Les Gris ne sont jamais bien loin. Mais ils sont impuissants contre ce genre de manifestations. Elles peuvent se produire n’importe où et n’importe quand, mais impérativement avant qu’ils ne réagissent. Jamais le coupable ne doit se trouver à proximité des pastilles lorsqu’elles commencent à parler : telle est notre règle d’or à laquelle nous devons censément ne jamais déroger. Les Gris l’ont compris. Ils se contentent de feindre d’intervenir. Il faut apaiser la Protectrice. Et nourrir les petits Shadars.

« Maintenant ! » a marmonné Tobo en voyant arriver les quatre Gris. Un hurlement s’est fait entendre derrière le kiosque. Le marionnettiste en est sorti en courant, a tournoyé sur lui-même et s’est incliné vers son kiosque, la bouche béante. Un nouvel éclair a jailli, moins brillant mais plus durable que ses prédécesseurs. L’image de fumée correspondante était encore plus complexe et persistante. Elle évoquait un monstre. Le monstre s’est concentré sur le Shadar. « Niassi », a articulé l’un des Gris.

Niassi est un des démons prédominants de la mythologie shadar. Son pendant, sous une variante de ce nom, existe dans la foi gunnie.

C’est le chef du cercle intérieur des plus puissants démons. Les croyances shadars, issues d’une hérésie vehdna, comportent certes un enfer posthume chargé de châtier les pécheurs mais n’excluent nullement un enfer sur terre façon gunnie réservé aux plus méchants et géré par des démons à la solde de Niassi. S’ils comprenaient sans doute qu’on leur lançait un défi, les Gris balançaient. Tout cela était nouveau pour eux. Cette attaque provenait d’une direction imprévue et touchait une corde sensible. Et s’ajoutait en outre à des rumeurs de plus en plus virulentes associant les Gris à d’immondes rituels prêtés à la Protectrice.

Des enfants disparaissaient. Phénomène sans doute inévitable dans une cité si vaste et surpeuplée, soufflait le bon sens, même si aucun malfaisant n’y sévit. Il arrive parfois à des bébés de s’éloigner un peu trop de chez eux et de s’égarer à jamais. Et les bonnes gens peuvent être victimes d’innombrables horreurs. Une rumeur odieuse, intelligemment lancée et répandue, aura tôt fait d’imputer de purs et simples coups du sort à des agissements prémédités inspirés par des personnes mal intentionnées dont tout le monde, au demeurant, se méfie déjà.

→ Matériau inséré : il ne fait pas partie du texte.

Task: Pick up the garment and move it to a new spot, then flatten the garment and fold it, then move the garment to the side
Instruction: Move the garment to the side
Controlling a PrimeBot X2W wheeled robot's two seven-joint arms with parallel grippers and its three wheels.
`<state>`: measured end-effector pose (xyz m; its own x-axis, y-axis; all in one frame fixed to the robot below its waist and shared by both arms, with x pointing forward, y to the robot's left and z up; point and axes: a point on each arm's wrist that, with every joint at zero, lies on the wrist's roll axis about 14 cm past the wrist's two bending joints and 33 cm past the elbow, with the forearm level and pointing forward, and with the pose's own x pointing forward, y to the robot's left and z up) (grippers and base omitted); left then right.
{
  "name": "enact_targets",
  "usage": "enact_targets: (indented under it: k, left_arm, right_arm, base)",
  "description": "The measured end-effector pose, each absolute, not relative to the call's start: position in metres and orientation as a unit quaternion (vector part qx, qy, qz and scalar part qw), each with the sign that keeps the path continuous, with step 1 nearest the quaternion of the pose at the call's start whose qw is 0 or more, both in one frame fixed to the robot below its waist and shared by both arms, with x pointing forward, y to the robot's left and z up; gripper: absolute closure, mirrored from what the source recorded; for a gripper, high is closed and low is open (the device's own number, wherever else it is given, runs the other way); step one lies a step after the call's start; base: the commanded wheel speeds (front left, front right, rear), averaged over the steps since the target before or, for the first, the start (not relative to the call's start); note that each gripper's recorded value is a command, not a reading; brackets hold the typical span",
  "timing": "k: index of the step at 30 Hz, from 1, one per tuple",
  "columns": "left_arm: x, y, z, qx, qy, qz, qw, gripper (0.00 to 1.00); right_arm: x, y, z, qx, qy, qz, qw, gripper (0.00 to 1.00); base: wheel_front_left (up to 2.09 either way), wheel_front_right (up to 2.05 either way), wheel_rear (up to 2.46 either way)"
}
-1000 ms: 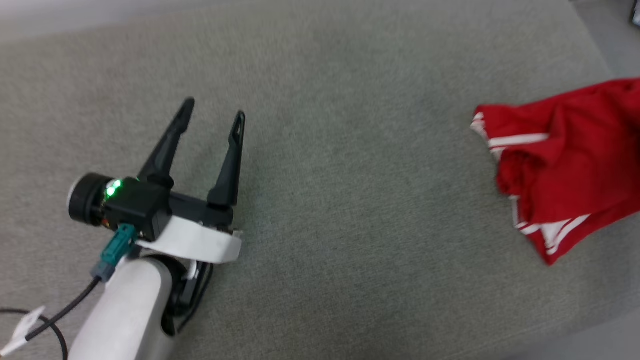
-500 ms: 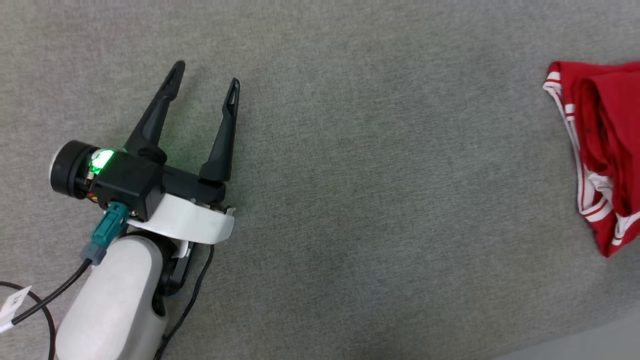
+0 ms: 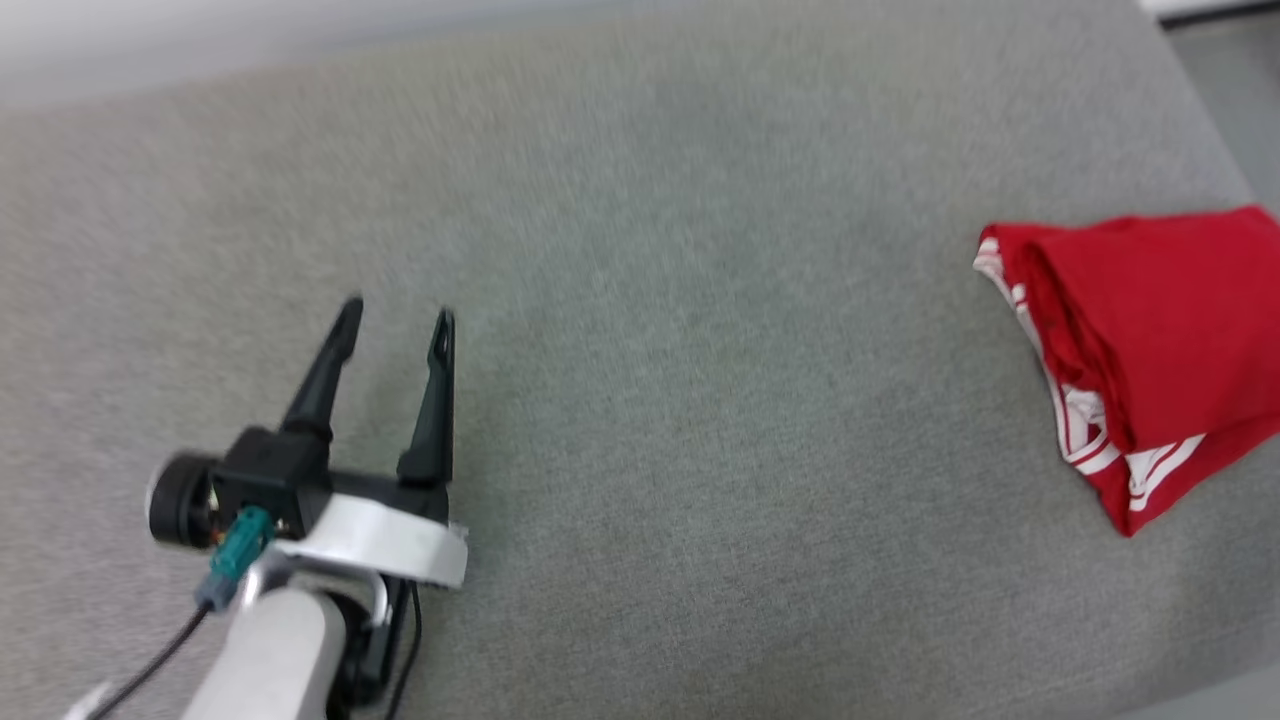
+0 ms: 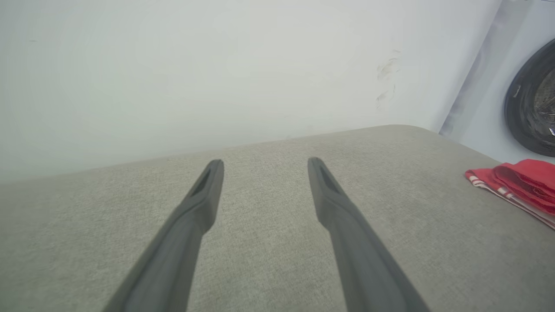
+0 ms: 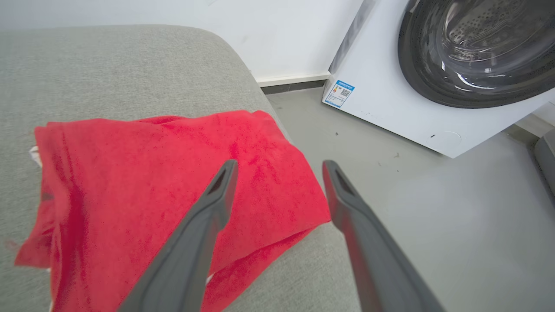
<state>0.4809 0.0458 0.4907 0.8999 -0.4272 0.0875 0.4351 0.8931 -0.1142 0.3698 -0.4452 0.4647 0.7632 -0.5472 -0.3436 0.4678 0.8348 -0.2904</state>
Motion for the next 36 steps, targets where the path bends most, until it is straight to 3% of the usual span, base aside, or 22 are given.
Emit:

La mémoire peut devenir sélective.

Nous ne répugnons nullement à calomnier nos ennemis.

Tobo a hurlé une insulte. J’ai entrepris de l’entraîner au loin, vers notre repaire. D’autres se sont mis à injurier les Gris et à se moquer d’eux. Tobo a jeté un caillou qui a frappé un turban blanc.

Il faisait trop sombre pour distinguer les visages. Les Gris ont dégainé leurs bâtons de bambou. L’humeur de la populace s’est envenimée. Notre subterfuge diabolique ne se limitait sans doute pas à son aspect visuel. Je connaissais nos deux sorciers apprivoisés et je ne pouvais m’empêcher de les soupçonner. D’autant que les Tagliens ne s’emportent pas facilement. Coexister dans une promiscuité aussi peu naturelle exige une bonne dose de patience et de maîtrise de soi.

J’ai cherché des yeux corbeaux, chauves-souris ou autres bestioles susceptibles d’espionner pour le compte de la Protectrice. Après la tombée de la nuit, les risques augmentent en flèche. On ne voit pas ce qui nous épie. Je me suis cramponnée au bras de Tobo. « Tu n’aurais pas dû faire ça. Il fait assez noir pour que des ombres se baguenaudent. »

Ça ne l’a pas refroidi. « Gobelin sera fou de joie. Il a consacré pas mal de temps à ce projet. Et ça a marché à la perfection. »

Les Gris appelaient des renforts à grands coups de sifflet.

Une quatrième pastille a libéré sa fumée spectrale. Nous avons manqué le spectacle. J’ai dû traîner Tobo à travers tous les pièges à ombres disséminés entre l’esclandre et notre QG. Il lui faudrait bientôt rendre des comptes à ses oncles. Ceux pour qui la paranoïa reste un mode de vie seront encore là pour savourer les innombrables revanches de la Compagnie. Tobo avait encore besoin d’entraînement. Un adversaire un peu intelligent risquait de tirer profit de son comportement.